Effects of excitatory amino acid receptor antagonists on pulpal blood flow of the rat mandibular incisor

Pulpal blood flow (PBF) changes have been monitored by laser Doppler flowmetry on rat mandibular incisors. Electrical stimulation (10 sec, 50 microA, 2 ms, 20 Hz) of one incisor induced a blood flow decrease followed by a blood flow increase. The effect of intravenous administration of antagonists of ionotropic glutamate receptors (iGluRs) and antagonists of metabotropic glutamate receptors (mGluRs) was compared with that of those obtained from animals treated with the vehicle alone.

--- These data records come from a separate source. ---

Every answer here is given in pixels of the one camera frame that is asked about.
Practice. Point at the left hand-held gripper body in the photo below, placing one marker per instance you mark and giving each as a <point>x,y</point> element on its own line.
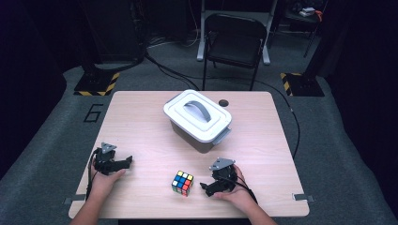
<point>104,161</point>

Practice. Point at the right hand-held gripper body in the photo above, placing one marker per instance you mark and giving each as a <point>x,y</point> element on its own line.
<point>225,178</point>

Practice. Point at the colourful puzzle cube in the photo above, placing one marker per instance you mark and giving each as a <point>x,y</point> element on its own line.
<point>182,183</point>

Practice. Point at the clear grey plastic storage box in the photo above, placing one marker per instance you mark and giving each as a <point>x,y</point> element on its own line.
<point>191,142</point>

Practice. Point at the person's right hand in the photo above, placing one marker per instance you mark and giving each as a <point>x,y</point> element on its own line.
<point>239,197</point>

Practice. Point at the person's left hand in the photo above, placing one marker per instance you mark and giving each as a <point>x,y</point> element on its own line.
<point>103,186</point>

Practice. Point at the grey tape strip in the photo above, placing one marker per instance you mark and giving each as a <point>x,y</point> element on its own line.
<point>303,197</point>
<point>75,199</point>

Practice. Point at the black tape floor marking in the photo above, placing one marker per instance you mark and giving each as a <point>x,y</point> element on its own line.
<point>93,113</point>

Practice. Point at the black base with hazard tape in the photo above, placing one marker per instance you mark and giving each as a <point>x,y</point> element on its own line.
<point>305,86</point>
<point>94,84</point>

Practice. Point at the black folding chair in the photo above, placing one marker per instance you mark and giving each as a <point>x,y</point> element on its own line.
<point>233,47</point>

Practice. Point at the dark cabinet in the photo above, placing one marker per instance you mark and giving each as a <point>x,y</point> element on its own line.
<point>112,28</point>

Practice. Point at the black tripod leg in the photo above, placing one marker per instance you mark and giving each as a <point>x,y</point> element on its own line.
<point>313,37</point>

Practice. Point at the small white box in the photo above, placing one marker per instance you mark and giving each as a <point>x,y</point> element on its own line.
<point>307,12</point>

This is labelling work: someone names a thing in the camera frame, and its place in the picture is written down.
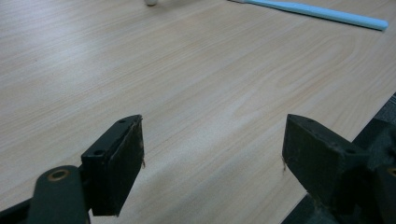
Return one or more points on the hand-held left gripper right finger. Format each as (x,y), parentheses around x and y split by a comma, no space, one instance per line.
(320,161)

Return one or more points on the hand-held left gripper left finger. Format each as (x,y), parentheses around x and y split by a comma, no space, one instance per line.
(112,168)

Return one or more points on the light blue toothbrush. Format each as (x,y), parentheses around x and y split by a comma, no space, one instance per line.
(317,11)

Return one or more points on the small white round object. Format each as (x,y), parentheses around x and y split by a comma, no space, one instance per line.
(151,2)

No long-term effect on basal PBF was observed, except a remaining increase of 34.5% (p < 0.05, n = 5) for ketamine (10 mg/kg), an iGluR antagonist, and of 37% (p < 0.05, n = 5) for MCPG (7.5 mg/kg), an mGluR antagonist. In animals treated with iGluR antagonists, acute changes in PBF after stimulation were not significantly different from those observed with vehicle. In animals treated with mGluR antagonists, the blood flow decrease was significantly enhanced in amplitude and duration for MCPG (7.5 mg/kg), respectively, +73% and +92% (p < 0.05, n = 5). These results suggest that Group I mGluRs participate in the regulation of the immediate pulpal blood flow decrease induced by electrical stimulation of the lower incisor in the rat.